Behaviour of os.path.join

Roel Schroeven roel at roelschroeven.net
Thu May 28 14:18:01 EDT 2020


Eryk Sun schreef op 28/05/2020 om 15:51:
> On 5/27/20, Chris Angelico <rosuav at gmail.com> wrote:
>> On Thu, May 28, 2020 at 7:07 AM BlindAnagram <blindanagram at nowhere.com>
>> wrote:
>>> You can define a path however you want but it won't change the fact that
>>> on Windows a path that ends in '\\' is inherently a path to a directory.
>>
>> Citation needed.
> 
> See [MS-FSA] 2.1.5.1 Server Requests an Open of a File [1]. Here are
> the relevant statements:
> 
>      The operation MUST be failed with STATUS_OBJECT_NAME_INVALID under
>      any of the following conditions:
>      ....
>        * If PathName contains a trailing backslash and
>          CreateOptions.FILE_NON_DIRECTORY_FILE is TRUE.

i.e. trailing backslashes are not allowed for regular files

>      ....
>      If PathName contains a trailing backslash:
>        * If StreamTypeToOpen is DataStream or
>          CreateOptions.FILE_NON_DIRECTORY_FILE is TRUE, the operation MUST
>          be failed with STATUS_OBJECT_NAME_INVALID

i.e. again, trailing backslashes are not allowed for non-directory files.

There is no limitation listed that says something like "The operation 
must be failed if pathname doesn't contain a trailing backslash and 
CreateOptions.FILE_NON_DIRECTOR_FILE is FALSE". Path names referring to 
directories are allowed to have trailing backslashes, but no requirement 
to do so. Directory PathNames with and without trailing backslashes are 
handled exactly the same.

> Internally, WinAPI CreateFileW calls NTAPI NtCreateFile with the
> create option FILE_NON_DIRECTORY_FILE (i.e. only open or create a data
> file stream), unless backup semantics are requested in order to be
> able to open a directory (i.e. an index stream), in which case the
> call uses neither FILE_NON_DIRECTORY_FILE nor FILE_DIRECTORY_FILE and
> leaves it up to the path name.

No, that is not my understanding.
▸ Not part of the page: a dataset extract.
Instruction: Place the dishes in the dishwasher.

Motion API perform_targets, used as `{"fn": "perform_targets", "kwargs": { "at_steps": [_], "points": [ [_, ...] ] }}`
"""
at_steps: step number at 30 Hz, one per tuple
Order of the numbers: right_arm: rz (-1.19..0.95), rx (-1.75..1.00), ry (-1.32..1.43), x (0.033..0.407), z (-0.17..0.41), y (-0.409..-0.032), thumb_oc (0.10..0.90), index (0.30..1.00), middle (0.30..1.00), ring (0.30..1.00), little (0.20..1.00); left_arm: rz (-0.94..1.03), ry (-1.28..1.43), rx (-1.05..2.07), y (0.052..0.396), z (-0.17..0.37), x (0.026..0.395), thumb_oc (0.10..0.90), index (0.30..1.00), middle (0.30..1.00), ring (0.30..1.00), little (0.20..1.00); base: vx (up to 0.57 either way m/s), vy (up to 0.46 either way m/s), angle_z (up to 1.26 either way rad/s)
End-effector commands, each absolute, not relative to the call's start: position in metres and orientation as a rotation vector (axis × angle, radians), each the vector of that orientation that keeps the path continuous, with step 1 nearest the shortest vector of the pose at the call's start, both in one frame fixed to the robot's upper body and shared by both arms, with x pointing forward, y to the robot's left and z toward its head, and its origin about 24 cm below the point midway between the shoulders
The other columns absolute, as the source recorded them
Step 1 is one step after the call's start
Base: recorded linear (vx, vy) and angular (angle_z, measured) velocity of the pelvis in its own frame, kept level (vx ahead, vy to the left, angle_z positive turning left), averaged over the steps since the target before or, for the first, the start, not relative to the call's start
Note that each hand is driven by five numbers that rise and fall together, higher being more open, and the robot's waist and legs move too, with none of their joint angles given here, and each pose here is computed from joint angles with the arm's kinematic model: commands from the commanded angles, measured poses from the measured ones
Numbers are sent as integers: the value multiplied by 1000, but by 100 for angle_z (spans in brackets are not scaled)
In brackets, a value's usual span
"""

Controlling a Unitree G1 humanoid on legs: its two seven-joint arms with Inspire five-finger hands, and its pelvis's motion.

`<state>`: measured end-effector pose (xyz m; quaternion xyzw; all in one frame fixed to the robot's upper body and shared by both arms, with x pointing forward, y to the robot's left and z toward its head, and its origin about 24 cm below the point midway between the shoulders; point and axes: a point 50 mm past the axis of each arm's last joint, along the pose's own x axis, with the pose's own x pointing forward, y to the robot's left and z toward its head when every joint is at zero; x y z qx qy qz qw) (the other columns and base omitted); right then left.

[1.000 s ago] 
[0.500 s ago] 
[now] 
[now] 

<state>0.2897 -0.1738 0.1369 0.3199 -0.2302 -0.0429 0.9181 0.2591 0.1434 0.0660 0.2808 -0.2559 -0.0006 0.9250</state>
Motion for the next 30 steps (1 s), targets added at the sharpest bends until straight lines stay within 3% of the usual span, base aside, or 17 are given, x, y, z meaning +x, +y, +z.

It is up to the actual type of file 
specified by the path. CreateFileW using FILE_FLAG_BACKUP_SEMANTICS  can 
only open existing directories, so there is no need to look at the last 
character of the path.

> In other words, with backup semantics, if you need to ensure that
> only a directory is opened, add a trailing slash.
It's not like you have some random path, you think "hey, I only want to 
open this if it is a directory", and then do

CreateFileW(
   L"...\\...\\",
   ..,
   ...,
   ...,
   ...,
   FILE_FLAG_BACKUP_SEMANTICS,
   NULL);

What happens instead is that you have a path to a real existing object 
(CreateFileW on directories works only with both OPEN_EXISTING and 
FILE_FLAG_BACKUP_SEMANTICS specified: you can not create a directory 
using CreateFileW), and CreateFileW (via NtCreateFile) will open it as a 
directory if the object is a directory, and as a file it is a file. 
Exception is that it will refuse to open it as a file if there's a 
backslash in the end, while for directories backslashes are optional. 
But if you never add a backslash in the end, everything will work just 
fine for both files and directories.

-- 
"Honest criticism is hard to take, particularly from a relative, a
friend, an acquaintance, or a stranger."